Even Ross has to stifle a snicker at that. Eames ignores him.

“Let me do my job, all right? Contrary to what you seem to think, I do know what I’m doing.”

He nodded, frantically. “Y-yeah. It’s not _that_ , I swear. We just need a confession, so _promise_ me—”

But it’s too late.

“Eames,” he says as the door swings shut behind her. Eames, he whispers to himself. _Eames._ He closes his eyes.

(I’m sorry.)

(Is that all you have to say for yourself?)

No.

 _No_.

Be careful, too.

_Please._

 

//

 

Fuck him, she thinks, not for the first time. Despite her retort, despite her show of irritation and bravado, his words, his anxiety, have touched a nerve in her. It’s so unlike him to show…what had it even been? Concern? Fear? Her stomach clenches and she feels sweat bead along her hairline and between her breasts.

Done this a hundred times, she tells herself as she pushes open the heavy door and walks in. A _thousand_ times. This is no different, no different.

Still, her mouth is dry and her lips feel numb. She seems to be moving very slowly as she pulls out the chair (scrape of metal on concrete) and her legs give out just before she’s fully seated.

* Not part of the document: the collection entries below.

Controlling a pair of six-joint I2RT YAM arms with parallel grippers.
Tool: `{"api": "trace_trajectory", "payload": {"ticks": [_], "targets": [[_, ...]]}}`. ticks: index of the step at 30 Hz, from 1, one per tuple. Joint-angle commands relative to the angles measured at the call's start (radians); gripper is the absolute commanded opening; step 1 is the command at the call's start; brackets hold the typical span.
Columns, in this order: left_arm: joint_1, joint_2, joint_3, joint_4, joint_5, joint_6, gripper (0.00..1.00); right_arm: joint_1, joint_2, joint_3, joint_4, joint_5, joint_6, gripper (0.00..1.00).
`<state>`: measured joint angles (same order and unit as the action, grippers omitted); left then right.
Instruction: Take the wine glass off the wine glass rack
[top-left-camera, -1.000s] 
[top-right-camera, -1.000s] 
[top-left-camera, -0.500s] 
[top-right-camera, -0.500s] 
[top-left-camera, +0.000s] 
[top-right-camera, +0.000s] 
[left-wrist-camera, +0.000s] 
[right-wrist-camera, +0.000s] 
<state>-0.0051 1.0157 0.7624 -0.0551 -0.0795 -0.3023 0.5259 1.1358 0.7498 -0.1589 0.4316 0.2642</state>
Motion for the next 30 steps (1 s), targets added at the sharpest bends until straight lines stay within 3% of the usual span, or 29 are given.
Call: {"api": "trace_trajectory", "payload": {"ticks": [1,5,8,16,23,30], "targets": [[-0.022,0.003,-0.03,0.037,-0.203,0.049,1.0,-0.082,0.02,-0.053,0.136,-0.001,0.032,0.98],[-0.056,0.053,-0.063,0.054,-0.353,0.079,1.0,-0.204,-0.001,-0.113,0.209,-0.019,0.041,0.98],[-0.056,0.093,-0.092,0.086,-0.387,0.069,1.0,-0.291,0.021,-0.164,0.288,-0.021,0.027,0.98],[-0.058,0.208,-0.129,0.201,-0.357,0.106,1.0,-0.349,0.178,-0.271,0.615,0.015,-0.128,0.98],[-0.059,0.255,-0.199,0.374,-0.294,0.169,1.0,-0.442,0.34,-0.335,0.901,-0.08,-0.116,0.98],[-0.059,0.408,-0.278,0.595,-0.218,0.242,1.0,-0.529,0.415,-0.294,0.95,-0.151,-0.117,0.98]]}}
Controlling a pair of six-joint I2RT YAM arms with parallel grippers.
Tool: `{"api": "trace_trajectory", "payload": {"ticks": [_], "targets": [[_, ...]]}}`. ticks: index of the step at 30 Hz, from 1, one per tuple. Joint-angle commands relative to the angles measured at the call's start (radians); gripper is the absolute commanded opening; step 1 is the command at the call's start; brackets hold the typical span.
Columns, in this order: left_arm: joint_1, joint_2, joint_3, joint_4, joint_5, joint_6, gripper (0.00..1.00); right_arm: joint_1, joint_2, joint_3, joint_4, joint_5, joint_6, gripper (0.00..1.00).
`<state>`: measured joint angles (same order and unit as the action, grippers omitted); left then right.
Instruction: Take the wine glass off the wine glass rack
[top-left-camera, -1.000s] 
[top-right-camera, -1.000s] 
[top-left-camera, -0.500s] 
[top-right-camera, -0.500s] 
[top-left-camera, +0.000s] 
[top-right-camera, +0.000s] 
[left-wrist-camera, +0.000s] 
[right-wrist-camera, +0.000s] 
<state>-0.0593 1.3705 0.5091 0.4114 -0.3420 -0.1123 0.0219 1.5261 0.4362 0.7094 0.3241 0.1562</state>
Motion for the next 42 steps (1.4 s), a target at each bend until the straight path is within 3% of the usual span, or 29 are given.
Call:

Deep breath. And another. She’s acutely aware of Ross and Goren behind her, behind the glass, their eyes on her, Bobby knuckle-white, slick-skinned, dry-mouthed (What the _fuck_ is going on with him?). One more breath and eyes up, meeting Nagy’s full on. He’s smiling, his body almost trembling in anticipation, his smooth, suave face both amused and aroused.

“ _Detective_.”

(Don’t push too hard)

“Karl.”

(Let him think you’re on his side)

“We’re finally alone.”

She leans forward. “I have to apologize for my partner’s behaviour earlier. He can be a bit…overzealous.”

(Nagy’s hands on the slender, unsuspecting neck of Diana/Jane/Sarah/Amanda)

“No offense taken,” he croons. “But, surely you don’t share your partner’s insane theories about me.” He slides a hand across the table, wraps his fingers around her hand. His skin is very soft and warm. Alex feels her stomach roil. Throwing up would not _make him think she was on his side_. She swallows.

“Then convince me.”

“I don’t need to rape anyone detective, let alone murder them. Look at me!” At last he removes his hand from hers, makes a broad gesture in his own direction.

Alex tries very, very hard not to laugh, because she’s sure it would quickly veer into hysteria. She looks at him.

“You may fool naïve, young women with this act, but I’m neither young nor naïve, Karl.”

“Come now, Detective. You’re selling yourself short. You have a lot of life in you…a lot of passion. I can tell. It just takes the right man to…release it.”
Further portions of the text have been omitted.